What is Equity and its Alternatives

What is Equity and its Alternatives

Introduction

This essay will discuss the equity financing. All the relevant areas of equity will be covered in this essay. This paper will be designed in such a way the reader of this paper may get full insight of the equity financing. This paper will also be helpful for those who are looking for proper knowledge about equity financing. The paper will discuss various types of equity financing, purposes of issuance of equity and the alternatives available to equity financing. This paper will be prepared in such a systematic way that the reader will get a thorough understanding of every aspect of equity and related material. A number of books, articles and journals, will be used to explore valuable knowledge about the equity financing.

Discussion

Equity provides an ownership representation in an enterprise. The enterprise issues ownership units to other entities and to individuals. These ownership units are generally known as shares. Enterprises can use equity for finance raising purposes. The for-profits businesses commonly use equity for financing purposes. The enterprises traditionally exchange control or ownership with investors. The investors are those people who purchase shares or ownership units (Brigham & Ehrhardt, 2010, pp. 288).
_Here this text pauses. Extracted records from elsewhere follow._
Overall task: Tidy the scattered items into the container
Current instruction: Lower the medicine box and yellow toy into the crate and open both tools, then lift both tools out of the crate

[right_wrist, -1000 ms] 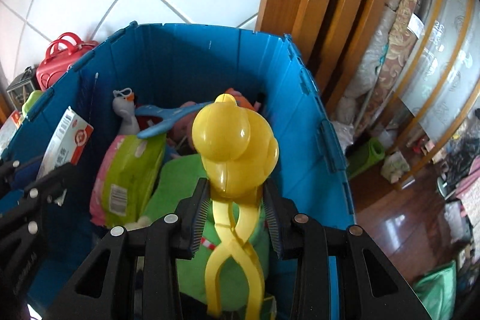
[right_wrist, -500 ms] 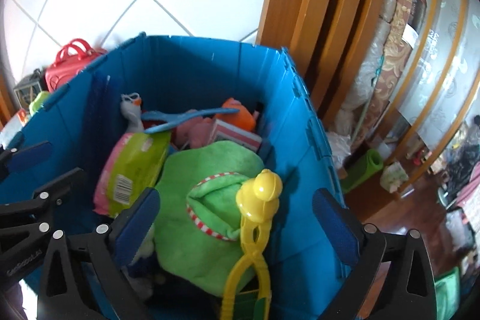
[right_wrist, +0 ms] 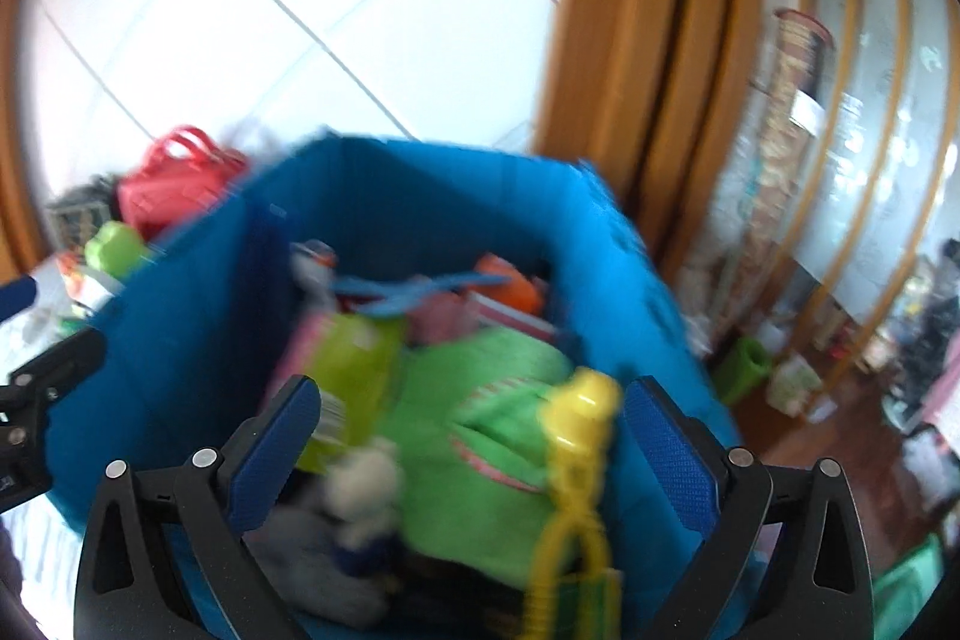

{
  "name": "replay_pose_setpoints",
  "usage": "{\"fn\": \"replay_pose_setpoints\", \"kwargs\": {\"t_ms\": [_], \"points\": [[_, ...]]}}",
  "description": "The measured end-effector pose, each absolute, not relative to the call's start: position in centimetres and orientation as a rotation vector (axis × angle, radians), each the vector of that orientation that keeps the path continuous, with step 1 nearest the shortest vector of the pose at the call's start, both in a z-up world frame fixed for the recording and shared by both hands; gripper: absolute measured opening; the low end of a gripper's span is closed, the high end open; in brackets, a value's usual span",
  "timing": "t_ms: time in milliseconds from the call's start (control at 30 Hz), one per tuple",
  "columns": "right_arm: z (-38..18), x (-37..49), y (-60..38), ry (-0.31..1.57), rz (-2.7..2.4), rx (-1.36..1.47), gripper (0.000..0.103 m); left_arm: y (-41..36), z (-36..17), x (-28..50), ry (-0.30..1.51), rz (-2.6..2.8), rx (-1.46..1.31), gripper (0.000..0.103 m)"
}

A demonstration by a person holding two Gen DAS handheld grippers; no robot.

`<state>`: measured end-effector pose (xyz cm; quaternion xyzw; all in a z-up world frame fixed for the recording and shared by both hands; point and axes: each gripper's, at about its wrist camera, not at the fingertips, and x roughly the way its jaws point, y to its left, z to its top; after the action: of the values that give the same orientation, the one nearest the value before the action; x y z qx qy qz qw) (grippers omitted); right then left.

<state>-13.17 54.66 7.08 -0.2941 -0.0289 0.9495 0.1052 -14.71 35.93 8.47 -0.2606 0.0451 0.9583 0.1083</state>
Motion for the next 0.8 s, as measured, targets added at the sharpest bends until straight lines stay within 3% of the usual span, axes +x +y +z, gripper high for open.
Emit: {"fn": "replay_pose_setpoints", "kwargs": {"t_ms": [133, 233, 800], "points": [[7.9, -13.4, 52.3, -0.033, 2.818, -0.825, 0.103, 33.8, 9.2, -14.1, 0.162, 2.813, -0.749, 0.089], [7.8, -13.0, 50.8, -0.038, 2.797, -0.839, 0.103, 33.2, 9.3, -13.7, 0.175, 2.776, -0.746, 0.098], [8.8, -5.9, 45.9, -0.016, 2.613, -0.835, 0.103, 29.2, 9.9, -10.1, 0.151, 2.671, -0.749, 0.1]]}}
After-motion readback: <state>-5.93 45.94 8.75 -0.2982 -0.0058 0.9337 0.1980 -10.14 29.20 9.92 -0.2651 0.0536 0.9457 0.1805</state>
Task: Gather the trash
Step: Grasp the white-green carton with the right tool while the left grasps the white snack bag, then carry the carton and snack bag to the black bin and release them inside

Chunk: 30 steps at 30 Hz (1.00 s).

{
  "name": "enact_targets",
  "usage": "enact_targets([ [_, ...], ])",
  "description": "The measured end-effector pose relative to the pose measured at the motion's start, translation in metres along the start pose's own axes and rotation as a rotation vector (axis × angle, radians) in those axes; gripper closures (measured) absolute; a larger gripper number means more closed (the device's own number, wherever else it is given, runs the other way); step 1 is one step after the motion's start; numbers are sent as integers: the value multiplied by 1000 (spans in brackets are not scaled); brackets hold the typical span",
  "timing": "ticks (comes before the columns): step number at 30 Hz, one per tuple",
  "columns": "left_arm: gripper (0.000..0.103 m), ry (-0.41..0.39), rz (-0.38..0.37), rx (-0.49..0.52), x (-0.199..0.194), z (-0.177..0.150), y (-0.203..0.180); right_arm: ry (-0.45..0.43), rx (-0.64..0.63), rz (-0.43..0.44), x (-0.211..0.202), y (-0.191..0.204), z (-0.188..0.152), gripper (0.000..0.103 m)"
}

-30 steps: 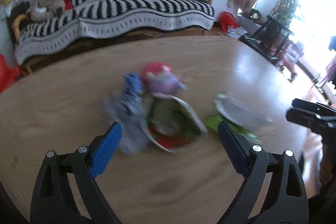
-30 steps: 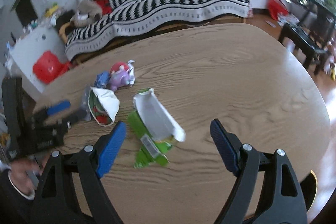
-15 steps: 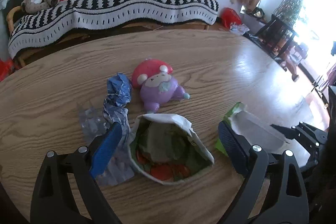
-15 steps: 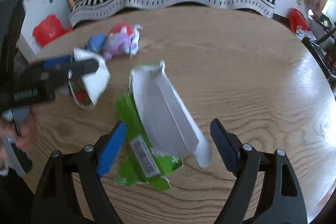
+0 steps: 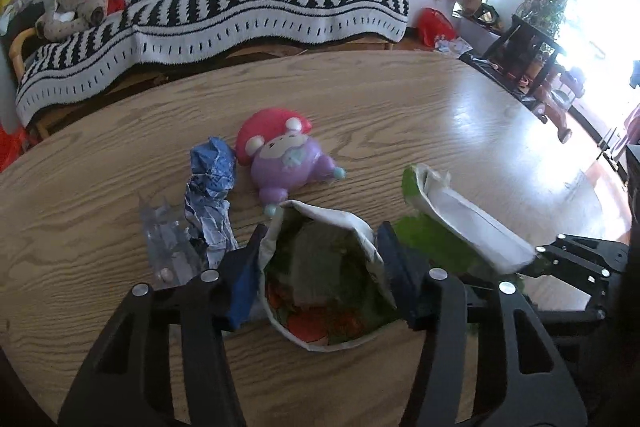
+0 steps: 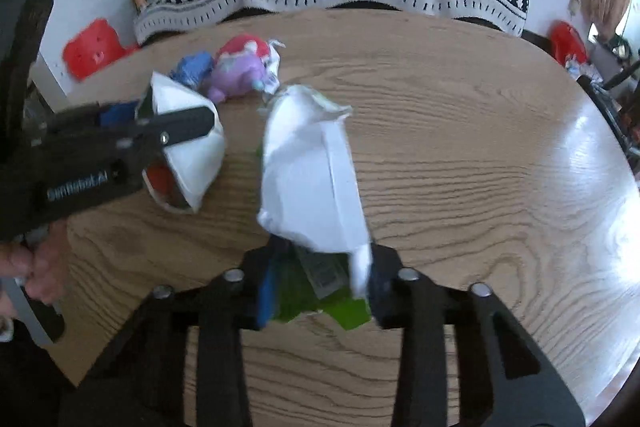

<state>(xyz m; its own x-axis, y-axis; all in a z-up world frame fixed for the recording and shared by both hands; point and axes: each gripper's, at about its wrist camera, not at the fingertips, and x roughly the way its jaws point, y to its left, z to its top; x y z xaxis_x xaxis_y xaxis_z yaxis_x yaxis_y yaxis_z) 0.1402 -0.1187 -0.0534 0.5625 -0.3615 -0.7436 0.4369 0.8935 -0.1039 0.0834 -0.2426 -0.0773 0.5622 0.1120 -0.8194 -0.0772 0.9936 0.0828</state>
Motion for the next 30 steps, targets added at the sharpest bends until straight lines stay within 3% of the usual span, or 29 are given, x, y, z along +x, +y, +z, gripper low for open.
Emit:
enact_targets([
  [5,49,-32,-10,13,-22,3,-8,-48,13,-9,-20,-3,-2,80],
  [15,49,-58,-61,48,-39,5,-46,-131,68,-40,-77,-29,-22,81],
  [24,49,-48,-182,118,-41,-4,-130,-178,204,-133,-137,-109,-71,81],
  [30,49,-43,-317,222,-46,-18,-211,-202,352,-233,-186,-186,-137,81],
])
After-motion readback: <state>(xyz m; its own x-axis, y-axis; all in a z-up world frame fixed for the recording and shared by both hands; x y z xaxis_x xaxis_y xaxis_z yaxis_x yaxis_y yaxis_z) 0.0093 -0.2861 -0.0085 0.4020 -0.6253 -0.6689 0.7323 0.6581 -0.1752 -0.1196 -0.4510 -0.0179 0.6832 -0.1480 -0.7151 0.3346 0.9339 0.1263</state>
Equity financing does not require any collateral. Equity helps in value creation through the growth of the enterprise. The investors do not require periodic interest payments. They require returns in the form of dividends. An enterprise must consider a couple of things while issuing equity. The enterprise must draw a line between how much control or ownership it is willing to sacrifice. Other consideration must be to analyze the ability to deliver the expected returns of investors (Brigham & Houston, 2011, pp. 223).

Sources of Equity Finance

The equity financing has various sources. An enterprise can use all or few of them. Some resources are useful for small businesses while others are useful for large organizations. There are two main categories of equity financing. One is a private equity financing, and the other is public equity financing. This section will discuss in detail about both types of equity financing.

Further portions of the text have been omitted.